Quién sabe cómo será, sin embargo, su juicio. Porque eso sí no lo garantiza ni toda la ciencia de los
hombres ni la fabulosa memoria de las máquinas. El hombrecillo, doblado y triplicado por estos
métodos excepcionales puede seguir, y probablemente seguirá haciendo locuras, comprometiendo su
seguridad, preparando más armas nucleares, desafiando a sus congéneres ver cual se atreve a acabar
con el mundo. Lo que no está garantizado es que la Tierra esté poblada por seres inteligentes, que es
precisamente lo que andamos averiguando sobre los otros planetas.
Pero, ¿vale la pena leer más rápido? Si lo que se busca es una fuente de placer, seguramente no. Si algo
es insuperable es la lenta divagación sobre páginas, no leídas siquiera por primera vez, en donde el
encanto de un estilo, la sutileza de unas palabras mágicas y hasta la irrupción de algunas ideas nos
crean un mundo extraterreno y particularísimo, que sólo existe mientras el libro esté abierto.
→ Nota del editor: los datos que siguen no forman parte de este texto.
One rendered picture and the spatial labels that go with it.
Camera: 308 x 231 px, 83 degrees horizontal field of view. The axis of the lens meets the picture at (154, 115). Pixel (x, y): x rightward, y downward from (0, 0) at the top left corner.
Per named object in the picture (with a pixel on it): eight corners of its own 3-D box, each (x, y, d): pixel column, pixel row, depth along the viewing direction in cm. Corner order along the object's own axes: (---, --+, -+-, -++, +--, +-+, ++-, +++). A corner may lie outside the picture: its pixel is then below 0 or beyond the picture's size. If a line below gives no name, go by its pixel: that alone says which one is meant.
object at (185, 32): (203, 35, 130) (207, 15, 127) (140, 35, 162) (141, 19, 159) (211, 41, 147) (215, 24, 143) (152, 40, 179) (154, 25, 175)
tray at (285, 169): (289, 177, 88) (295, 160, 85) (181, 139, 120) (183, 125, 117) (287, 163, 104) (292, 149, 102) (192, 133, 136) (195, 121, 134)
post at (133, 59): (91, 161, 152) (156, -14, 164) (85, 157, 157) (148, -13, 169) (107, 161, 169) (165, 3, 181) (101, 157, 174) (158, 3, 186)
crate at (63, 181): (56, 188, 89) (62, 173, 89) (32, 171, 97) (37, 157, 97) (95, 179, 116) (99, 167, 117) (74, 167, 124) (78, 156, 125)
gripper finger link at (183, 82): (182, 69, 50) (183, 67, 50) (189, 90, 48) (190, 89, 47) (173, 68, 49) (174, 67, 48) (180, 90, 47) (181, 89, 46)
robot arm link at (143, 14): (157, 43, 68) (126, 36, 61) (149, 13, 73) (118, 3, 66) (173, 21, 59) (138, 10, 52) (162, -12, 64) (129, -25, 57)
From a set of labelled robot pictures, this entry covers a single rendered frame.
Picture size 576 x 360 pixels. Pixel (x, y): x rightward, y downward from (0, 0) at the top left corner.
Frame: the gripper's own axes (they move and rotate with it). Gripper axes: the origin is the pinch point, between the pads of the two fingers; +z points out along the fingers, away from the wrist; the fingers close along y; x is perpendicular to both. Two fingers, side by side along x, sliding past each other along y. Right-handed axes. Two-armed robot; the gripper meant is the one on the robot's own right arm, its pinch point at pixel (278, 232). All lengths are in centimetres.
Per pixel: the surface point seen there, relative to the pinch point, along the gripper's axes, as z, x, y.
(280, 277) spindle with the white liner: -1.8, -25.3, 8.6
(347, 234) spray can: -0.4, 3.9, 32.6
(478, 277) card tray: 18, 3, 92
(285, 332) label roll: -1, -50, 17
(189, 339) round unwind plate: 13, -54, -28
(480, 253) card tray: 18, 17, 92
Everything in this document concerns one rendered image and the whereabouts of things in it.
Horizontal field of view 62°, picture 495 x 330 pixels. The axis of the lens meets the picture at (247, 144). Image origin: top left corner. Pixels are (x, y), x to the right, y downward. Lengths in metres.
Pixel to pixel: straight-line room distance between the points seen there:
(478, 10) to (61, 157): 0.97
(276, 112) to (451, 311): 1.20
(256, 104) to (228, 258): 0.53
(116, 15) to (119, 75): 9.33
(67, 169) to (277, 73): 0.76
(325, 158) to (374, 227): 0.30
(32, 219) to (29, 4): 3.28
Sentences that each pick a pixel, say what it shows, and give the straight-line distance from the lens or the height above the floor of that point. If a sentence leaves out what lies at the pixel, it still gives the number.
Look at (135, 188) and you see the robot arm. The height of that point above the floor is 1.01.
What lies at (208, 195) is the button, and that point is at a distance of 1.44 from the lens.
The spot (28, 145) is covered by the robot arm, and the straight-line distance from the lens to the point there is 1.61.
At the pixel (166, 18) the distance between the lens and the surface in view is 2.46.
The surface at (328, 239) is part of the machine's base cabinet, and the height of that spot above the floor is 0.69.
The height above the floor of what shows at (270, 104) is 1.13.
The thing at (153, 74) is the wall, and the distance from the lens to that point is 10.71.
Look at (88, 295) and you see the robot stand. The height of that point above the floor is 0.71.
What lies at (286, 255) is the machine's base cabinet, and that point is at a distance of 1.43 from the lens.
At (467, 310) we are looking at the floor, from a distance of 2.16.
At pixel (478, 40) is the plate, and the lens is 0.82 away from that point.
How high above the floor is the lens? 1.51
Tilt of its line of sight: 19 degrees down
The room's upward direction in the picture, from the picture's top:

La sed de
información es otra cosa. Los científicos que han realizado los más profundos descubrimientos en el
espacio, bien lejos de nuestro planeta y en los más hondos mares y rincones remotos de la cáscara que
nos sostiene, gozarán vertiginosamente cuando en vez de un libro, puedan leer tres, cuando el
computador les proporcione datos que hasta ahora estaban perdidos entre los cálculos matemáticos
imposibles o lentísimos o en la fugaz memoria de los hombres comunes, sin instrumentos para
auxiliarla o revivirla. Pero eso no es leer, sino informarse. Como no es viajar darle la vuelta al globo en
setenta horas, o en una cápsula espacial, en breves minutos. Viajar es ir lentamente, tan lentamente
como lo vaya requiriendo el paisaje, para tomarle el sabor a cada uno de sus pliegues y a cada persona
que lo habite. Viajar es ir, como solían los europeos del norte hasta los comienzos de este siglo, a pie,
por los caminos de Italia, reviviendo las jornadas de los ejércitos de César, las fugas de César Borgia,
los combates de Luis XII, la fulgurante vida de Ludovico Sforza en su castillo milanés. Fue lo que
aconsejó el mentor de Bolívar a su discípulo predilecto y así debió ser su viaje a Roma, como los de
Goethe poco antes. Para eso eran las posadas europeas, donde después de una jornada en diligencia, a
pie o a caballo, se encontraba fuego, buen vino, conversación excelente, de las que se fue perdiendo a
medida que los extraños se convertían en seres impredecibles y presumiblemente peligrosos. Y como
viajar así era, así sigue siendo el arte de leer, en el cual no poca parte es el arte de releer, que combina
la emoción vieja con la nueva, porque en verdad quien relee un libro no es una persona sino dos. El
que lo leyó por primera vez y olvidó casi todo y el que ahora, con una docta experiencia, se mete por
todos los meandros, adivina los sentidos ocultos, encuentra el encanto de voces y sonidos, que en la
precipitud de la edad joven jamás fueron apreciados, como no se apreció bien el encanto de las
mujeres, ni la fragancia de los vinos, ni la sutil y rudimentaria atracción de la buena mesa. Esos dos
personajes, que se entretienen siempre en admirarse mutuamente, en recordarse y en denigrarse, con la
relectura de trozos favoritos o de libros predilectos tienen un goce que no es, no compatible con el
método de lectura rápida. Abominable método que pasa fatalmente por encima de esos deleites
morosos y que, si acaso, dejará en el recuerdo una visión tan confusa como la que tenemos de un país
sobrevolado o conocido desde la temblorosa ventanilla de un tren.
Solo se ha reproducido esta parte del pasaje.